Apiacta 1, 1972
DETERMINATION OF GLUCIDES BY G.L.C.
AND ITS POSSIBILITIES FOR HONEY QUALIFICATION
M.B. BATTAGLINI, G. BOSSI - ITALY
INTRODUCTION
Before the development of modern techniques of analysis, honey was considered as a saturated
solution of glucose and fructose including small amounts of sucrose.
Starting with 1952, the investigations conducted by German and American scientists showed that
this bee product is much more complex.
The first important investigation in this direction was conducted in the USA, in 1962, by Jonathan
White, who analyzed over 500 American honeys by column chromatography and reached the following
conclusion: glucose and fructose and the most important components (accounting for 80 to 90% of the total
amount of glucides); sucrose is little represented and maltose which was unknown for a long time, is present
in quantities worthy of consideration.
In 1955, Goldschmidt and Burckert isolated new superior sugars in honey: dextrantriose, erlose,
ketose, mellezitose and raffinose.
In 1959, Wite and Hoban identified isomaltose, turanose, maltulose, nigerose; in 1960, Watanabe
and Aso identified kojibiose and leucrose.
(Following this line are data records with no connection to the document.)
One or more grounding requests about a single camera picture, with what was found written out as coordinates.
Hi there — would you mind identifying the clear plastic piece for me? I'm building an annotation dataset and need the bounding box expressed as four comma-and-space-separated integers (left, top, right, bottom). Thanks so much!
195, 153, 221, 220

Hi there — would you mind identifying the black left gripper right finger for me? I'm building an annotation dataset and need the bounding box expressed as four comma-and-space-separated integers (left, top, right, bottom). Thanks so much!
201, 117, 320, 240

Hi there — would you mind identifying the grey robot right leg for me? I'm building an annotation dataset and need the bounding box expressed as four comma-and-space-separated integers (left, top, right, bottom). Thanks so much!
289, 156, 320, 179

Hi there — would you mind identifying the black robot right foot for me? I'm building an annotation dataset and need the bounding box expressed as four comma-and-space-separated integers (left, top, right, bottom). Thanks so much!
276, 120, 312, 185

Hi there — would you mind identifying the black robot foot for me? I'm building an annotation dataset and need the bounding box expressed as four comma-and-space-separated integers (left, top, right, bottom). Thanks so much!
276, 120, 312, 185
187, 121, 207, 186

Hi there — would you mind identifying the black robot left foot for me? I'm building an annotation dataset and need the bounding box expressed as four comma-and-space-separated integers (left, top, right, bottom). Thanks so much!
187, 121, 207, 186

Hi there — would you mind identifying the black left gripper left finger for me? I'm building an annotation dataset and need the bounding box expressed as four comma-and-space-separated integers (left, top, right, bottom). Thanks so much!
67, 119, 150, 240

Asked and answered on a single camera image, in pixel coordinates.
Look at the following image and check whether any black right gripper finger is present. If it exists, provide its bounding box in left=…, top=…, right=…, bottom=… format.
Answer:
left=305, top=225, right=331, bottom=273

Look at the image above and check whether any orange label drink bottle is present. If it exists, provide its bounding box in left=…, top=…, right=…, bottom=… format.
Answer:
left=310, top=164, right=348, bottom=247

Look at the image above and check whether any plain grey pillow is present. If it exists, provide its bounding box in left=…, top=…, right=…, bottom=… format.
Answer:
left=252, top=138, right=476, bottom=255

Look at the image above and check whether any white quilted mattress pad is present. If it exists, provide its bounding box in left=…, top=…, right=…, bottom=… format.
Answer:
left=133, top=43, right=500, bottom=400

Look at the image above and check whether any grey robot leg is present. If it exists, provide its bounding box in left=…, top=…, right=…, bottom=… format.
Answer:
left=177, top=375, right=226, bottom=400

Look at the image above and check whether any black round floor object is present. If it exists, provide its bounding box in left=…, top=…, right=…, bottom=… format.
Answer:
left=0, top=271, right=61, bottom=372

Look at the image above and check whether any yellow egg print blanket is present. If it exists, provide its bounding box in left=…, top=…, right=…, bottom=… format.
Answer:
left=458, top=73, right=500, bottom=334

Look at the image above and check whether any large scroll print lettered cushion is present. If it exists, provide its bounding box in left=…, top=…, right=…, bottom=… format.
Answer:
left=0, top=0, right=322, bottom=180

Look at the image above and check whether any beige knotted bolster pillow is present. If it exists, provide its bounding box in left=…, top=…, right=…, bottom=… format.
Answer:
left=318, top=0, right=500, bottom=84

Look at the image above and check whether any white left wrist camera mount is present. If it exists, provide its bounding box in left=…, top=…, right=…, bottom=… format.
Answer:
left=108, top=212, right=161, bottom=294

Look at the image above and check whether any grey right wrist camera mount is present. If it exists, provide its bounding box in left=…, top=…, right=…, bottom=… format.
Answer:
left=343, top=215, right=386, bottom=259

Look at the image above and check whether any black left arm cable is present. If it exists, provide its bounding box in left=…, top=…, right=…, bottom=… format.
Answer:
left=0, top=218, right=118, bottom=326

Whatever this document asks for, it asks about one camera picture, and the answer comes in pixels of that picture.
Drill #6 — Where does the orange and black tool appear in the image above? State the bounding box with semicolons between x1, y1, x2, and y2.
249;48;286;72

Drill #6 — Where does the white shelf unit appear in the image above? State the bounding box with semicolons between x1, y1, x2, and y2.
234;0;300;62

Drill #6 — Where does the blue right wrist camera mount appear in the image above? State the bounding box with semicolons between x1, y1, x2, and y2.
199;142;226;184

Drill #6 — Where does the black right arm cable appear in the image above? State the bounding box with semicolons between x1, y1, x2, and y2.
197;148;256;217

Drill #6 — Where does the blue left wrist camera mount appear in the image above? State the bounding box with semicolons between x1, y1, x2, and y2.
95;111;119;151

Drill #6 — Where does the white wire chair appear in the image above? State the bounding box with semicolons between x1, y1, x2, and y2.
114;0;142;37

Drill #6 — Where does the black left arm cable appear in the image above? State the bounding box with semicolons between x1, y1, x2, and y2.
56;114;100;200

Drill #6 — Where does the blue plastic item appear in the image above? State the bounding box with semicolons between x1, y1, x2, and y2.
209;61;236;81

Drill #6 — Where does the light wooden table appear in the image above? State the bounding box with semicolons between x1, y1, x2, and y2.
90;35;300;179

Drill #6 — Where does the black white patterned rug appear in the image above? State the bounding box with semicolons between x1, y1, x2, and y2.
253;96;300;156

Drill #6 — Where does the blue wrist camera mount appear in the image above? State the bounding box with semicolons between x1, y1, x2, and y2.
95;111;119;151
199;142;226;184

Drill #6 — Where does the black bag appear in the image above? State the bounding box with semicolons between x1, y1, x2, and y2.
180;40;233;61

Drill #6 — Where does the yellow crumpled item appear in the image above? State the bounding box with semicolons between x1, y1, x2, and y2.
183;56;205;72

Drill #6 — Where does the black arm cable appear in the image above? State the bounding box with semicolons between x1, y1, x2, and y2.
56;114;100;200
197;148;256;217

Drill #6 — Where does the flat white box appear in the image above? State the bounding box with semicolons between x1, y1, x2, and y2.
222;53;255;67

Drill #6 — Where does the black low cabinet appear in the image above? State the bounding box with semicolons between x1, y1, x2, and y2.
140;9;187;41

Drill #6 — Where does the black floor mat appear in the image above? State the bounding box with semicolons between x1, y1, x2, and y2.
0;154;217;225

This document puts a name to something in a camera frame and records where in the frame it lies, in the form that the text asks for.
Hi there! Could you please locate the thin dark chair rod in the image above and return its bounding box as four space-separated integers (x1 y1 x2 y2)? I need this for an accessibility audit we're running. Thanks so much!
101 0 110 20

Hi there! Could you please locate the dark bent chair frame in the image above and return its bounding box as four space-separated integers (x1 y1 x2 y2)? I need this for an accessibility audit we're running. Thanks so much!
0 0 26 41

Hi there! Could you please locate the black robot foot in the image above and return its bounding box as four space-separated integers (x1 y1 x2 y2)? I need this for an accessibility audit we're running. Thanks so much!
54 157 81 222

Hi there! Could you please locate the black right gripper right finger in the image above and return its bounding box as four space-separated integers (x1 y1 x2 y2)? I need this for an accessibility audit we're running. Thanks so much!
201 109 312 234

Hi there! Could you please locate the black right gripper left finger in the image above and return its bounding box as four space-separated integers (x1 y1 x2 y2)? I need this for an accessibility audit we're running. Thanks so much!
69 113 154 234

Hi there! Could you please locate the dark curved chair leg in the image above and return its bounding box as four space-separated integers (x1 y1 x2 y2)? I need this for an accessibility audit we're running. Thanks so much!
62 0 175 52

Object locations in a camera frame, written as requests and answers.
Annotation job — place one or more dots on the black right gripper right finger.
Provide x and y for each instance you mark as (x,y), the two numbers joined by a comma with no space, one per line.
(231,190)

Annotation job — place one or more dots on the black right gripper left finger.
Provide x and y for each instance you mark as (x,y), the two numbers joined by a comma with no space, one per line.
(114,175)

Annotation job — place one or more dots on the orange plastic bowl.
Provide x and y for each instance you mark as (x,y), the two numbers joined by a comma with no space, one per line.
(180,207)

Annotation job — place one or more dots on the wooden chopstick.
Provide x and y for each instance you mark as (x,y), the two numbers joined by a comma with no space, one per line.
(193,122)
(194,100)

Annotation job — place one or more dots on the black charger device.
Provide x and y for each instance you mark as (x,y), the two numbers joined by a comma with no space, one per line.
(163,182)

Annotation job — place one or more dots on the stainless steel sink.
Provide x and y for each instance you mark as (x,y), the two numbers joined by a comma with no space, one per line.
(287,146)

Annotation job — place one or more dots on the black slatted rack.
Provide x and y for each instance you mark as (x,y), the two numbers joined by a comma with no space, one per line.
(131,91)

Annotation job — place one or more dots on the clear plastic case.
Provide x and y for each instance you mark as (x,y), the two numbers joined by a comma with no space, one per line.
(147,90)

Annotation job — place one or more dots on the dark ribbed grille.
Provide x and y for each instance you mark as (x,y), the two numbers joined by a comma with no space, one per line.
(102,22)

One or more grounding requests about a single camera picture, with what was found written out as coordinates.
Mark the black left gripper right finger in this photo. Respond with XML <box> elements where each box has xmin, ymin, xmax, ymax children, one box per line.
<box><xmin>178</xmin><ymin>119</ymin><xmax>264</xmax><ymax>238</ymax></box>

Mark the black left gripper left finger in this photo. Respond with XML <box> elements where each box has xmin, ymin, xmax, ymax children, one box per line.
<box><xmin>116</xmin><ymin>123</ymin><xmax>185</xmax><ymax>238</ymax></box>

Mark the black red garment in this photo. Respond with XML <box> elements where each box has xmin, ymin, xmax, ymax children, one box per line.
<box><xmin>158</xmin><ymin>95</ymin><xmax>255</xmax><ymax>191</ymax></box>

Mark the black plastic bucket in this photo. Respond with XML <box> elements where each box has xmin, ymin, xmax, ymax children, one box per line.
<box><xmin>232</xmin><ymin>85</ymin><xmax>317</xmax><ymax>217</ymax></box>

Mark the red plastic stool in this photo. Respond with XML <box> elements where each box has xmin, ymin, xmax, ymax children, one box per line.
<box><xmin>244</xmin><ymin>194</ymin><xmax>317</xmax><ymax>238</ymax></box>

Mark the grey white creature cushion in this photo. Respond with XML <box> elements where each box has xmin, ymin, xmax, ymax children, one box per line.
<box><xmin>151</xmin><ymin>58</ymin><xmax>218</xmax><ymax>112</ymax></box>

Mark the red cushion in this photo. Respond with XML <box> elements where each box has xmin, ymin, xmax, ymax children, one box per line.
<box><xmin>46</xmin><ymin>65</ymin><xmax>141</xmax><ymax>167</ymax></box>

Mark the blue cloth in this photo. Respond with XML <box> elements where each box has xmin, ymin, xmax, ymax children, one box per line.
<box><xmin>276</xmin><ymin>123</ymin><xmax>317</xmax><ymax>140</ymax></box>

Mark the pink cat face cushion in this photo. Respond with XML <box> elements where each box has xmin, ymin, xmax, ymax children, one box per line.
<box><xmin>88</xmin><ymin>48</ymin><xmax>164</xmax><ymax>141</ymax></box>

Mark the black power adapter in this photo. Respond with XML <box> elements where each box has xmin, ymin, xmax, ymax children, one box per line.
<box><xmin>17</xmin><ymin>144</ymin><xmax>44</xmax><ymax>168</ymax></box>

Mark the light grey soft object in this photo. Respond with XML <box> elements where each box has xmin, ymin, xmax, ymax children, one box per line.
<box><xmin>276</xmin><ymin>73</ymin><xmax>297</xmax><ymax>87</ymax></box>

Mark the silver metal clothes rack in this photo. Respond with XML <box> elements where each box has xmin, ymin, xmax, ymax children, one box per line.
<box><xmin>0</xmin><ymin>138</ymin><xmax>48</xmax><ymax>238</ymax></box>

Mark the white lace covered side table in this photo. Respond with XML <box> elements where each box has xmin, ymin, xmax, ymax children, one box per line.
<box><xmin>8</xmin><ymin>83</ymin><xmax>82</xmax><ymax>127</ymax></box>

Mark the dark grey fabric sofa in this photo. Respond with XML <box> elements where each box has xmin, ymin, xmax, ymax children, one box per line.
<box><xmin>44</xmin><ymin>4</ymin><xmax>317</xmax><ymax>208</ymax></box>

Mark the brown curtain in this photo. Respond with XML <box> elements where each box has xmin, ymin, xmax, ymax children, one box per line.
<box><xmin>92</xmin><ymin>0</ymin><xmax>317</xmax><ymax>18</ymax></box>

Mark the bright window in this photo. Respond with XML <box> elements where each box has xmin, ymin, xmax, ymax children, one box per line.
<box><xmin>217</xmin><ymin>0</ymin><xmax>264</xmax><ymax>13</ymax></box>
The presence of so great a number of sugars resulted in the formulation of different hypotheses as
to their origin.
Honey was belived to include enzymes secreted by the hypopharyngeal glands of worker bees and
of insects producing honeydew and capable to synthetize oligosaccharides. This hypothesis was confirmed
by the discovery of erlose by White and Maher (maltosil-fructoside) as an intermediary element in the
enzymatic reaction of transglucosidation. More recently Siddiqui and Furgala (1967) have discovered new
disaccharides and trisaccharides.
At present, the glucide part of honey is belived to be made up of 2 monosaccharides and at least 11
disaccharides and 12 tri-and-oligosaccharides:
Monosaccharides
Disaccharides
Polysaccharides
1. Fructose
2. Glucose
1. Maltose
2. Kojibiose
3. Turanose
4. Isomaltose
5. Sucrose
6. Maltulose
7. Isomaltulose
8. Nigerose
9. Trehalose
10. Gentibiose
11. Laminaribiose
1. Erlose
2. Panose
3. Maltotriose
4. Ketose
5. Isomaltotriose
6. Mellezitose
7. Isopanose
8. 6 α Glucosilsucrose
9. 3 α Isomaltosilglucose
10. Raffinose
11. Isomaltotetrose
12. Isomaltopentose
The presence of raffinose identified first by Goldschmidt and Burckert and then by Pourtallier is
doubtful in the opinion of Siddiqui and Furgala; the latter maintain that if raffinose existed then the
monosaccharide galactose should also be found; but traces of the latter were never found in honeys
analysed.
All this points out the complexity of the substance in question and also the fact that the classical
methods can no longer provide a systematic research on sugars of a great number of honeys.
This paper attempts to analyse a number of unifloral honey samples to determine whether it is
possible or not to characterize them according to their sugar content. That is why we preferred a rapid and
versatile method, namely the gas chromatography.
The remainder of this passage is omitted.